[[ Data open ]]
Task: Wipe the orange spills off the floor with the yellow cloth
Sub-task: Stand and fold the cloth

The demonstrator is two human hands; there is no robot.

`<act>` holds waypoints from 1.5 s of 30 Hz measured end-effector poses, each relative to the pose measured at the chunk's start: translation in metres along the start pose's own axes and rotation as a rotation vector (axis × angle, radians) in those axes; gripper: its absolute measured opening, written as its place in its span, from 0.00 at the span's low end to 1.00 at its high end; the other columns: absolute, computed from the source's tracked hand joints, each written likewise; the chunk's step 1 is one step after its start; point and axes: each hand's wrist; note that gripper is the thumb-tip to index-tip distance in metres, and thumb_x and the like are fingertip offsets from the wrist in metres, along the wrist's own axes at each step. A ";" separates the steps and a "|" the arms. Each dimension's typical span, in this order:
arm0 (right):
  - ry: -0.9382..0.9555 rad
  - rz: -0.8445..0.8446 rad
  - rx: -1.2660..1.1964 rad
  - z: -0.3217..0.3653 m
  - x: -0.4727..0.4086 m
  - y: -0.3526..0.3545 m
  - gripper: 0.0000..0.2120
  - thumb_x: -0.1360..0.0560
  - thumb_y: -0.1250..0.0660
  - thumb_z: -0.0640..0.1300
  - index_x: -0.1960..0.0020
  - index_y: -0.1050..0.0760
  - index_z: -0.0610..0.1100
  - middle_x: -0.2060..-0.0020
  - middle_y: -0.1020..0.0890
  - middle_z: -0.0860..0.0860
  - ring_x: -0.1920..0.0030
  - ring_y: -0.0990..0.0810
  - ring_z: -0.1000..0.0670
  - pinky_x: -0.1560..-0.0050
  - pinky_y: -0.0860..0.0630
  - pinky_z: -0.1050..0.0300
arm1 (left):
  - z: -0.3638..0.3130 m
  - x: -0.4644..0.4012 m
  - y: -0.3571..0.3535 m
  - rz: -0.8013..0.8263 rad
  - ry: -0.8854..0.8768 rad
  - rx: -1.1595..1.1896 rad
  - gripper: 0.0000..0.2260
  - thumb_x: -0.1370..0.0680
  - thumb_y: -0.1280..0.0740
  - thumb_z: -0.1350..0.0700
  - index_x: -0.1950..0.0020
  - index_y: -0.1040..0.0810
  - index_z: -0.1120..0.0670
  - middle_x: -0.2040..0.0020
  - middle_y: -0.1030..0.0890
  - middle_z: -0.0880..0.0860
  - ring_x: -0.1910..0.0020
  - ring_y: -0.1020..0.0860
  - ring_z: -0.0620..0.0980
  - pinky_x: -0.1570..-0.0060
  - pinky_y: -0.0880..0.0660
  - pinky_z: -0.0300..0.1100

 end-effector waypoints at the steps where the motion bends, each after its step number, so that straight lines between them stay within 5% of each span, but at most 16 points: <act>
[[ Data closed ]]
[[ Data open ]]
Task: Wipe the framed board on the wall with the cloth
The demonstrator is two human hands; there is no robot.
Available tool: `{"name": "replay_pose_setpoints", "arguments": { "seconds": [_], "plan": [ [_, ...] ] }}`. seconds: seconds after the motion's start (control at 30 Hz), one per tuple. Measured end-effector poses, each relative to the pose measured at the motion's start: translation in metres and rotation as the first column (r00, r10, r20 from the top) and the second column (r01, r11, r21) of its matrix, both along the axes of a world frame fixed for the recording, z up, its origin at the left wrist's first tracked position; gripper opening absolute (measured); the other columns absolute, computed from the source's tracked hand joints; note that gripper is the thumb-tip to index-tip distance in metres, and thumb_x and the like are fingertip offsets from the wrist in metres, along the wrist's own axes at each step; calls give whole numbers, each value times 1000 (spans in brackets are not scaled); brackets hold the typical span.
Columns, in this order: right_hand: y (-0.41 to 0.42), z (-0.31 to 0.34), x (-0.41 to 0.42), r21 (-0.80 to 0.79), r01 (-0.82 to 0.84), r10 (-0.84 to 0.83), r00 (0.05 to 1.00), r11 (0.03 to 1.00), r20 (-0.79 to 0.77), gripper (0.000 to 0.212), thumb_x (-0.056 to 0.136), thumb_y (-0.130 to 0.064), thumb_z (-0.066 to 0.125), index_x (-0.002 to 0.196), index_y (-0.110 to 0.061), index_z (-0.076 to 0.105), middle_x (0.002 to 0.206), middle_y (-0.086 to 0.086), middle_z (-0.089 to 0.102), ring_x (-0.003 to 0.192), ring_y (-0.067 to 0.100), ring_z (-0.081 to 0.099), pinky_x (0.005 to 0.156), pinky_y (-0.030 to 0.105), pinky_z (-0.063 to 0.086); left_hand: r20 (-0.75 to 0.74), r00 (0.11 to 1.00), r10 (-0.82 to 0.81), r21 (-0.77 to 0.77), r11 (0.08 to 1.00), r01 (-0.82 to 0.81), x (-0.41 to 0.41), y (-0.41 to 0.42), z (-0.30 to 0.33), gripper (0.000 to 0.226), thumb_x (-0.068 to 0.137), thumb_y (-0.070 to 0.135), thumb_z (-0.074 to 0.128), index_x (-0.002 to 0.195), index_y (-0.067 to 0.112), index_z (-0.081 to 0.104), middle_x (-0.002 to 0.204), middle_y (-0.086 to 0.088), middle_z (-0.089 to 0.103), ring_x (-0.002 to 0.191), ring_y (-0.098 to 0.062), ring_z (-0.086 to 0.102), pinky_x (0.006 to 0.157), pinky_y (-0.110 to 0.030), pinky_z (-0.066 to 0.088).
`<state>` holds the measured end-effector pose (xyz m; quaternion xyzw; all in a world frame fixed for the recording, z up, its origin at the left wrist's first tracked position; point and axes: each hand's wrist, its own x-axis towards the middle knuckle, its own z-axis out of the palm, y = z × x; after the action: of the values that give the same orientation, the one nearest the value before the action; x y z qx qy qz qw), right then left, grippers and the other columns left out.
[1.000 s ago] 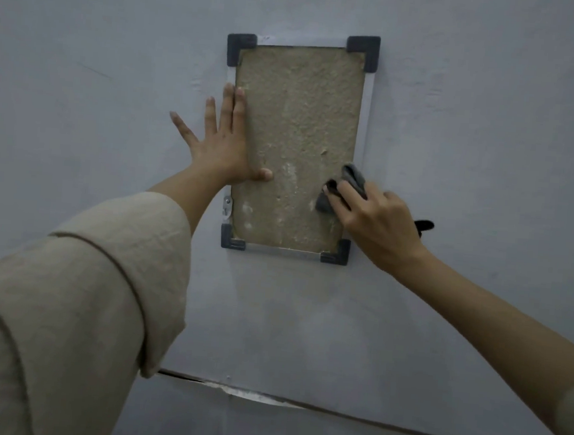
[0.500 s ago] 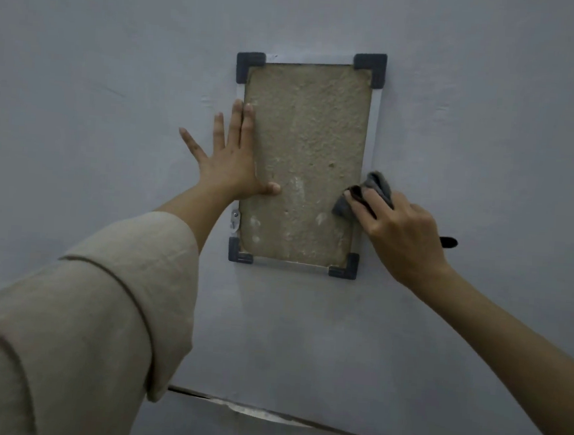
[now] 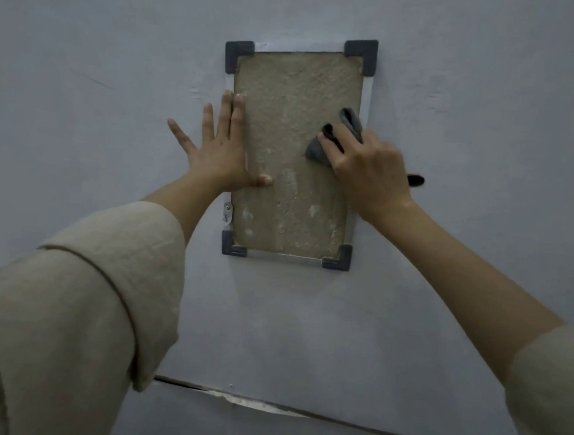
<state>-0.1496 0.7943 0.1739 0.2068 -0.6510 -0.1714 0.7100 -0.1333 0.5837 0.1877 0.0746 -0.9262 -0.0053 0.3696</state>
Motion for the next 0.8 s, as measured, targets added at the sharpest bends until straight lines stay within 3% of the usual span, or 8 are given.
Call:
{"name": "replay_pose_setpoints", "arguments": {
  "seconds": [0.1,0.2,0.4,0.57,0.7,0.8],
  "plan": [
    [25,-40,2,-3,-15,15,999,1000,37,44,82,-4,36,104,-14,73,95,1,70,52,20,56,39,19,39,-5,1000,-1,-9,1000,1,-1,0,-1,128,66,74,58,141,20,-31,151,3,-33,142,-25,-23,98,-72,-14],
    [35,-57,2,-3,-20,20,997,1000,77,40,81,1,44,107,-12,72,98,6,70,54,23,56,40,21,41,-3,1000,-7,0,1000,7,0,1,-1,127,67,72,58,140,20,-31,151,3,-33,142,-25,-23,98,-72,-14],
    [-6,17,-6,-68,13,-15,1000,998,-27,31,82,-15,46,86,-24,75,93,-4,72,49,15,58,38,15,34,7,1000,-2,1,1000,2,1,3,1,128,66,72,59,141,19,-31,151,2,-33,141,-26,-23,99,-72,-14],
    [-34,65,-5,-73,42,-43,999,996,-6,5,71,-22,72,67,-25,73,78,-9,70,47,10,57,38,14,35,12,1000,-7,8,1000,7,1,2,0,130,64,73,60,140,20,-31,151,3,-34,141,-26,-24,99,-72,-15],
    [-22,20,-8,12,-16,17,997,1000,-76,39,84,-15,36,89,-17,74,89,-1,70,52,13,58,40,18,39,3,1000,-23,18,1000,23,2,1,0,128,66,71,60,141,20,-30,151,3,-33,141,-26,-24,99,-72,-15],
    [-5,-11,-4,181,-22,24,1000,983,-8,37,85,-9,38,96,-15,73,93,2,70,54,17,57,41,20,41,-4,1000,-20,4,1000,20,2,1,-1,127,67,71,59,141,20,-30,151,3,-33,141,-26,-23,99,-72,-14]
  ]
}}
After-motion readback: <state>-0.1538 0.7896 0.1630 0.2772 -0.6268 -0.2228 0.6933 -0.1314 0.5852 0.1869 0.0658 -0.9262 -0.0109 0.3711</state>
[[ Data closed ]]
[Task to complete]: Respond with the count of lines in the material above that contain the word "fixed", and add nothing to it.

[Problem solution]: 2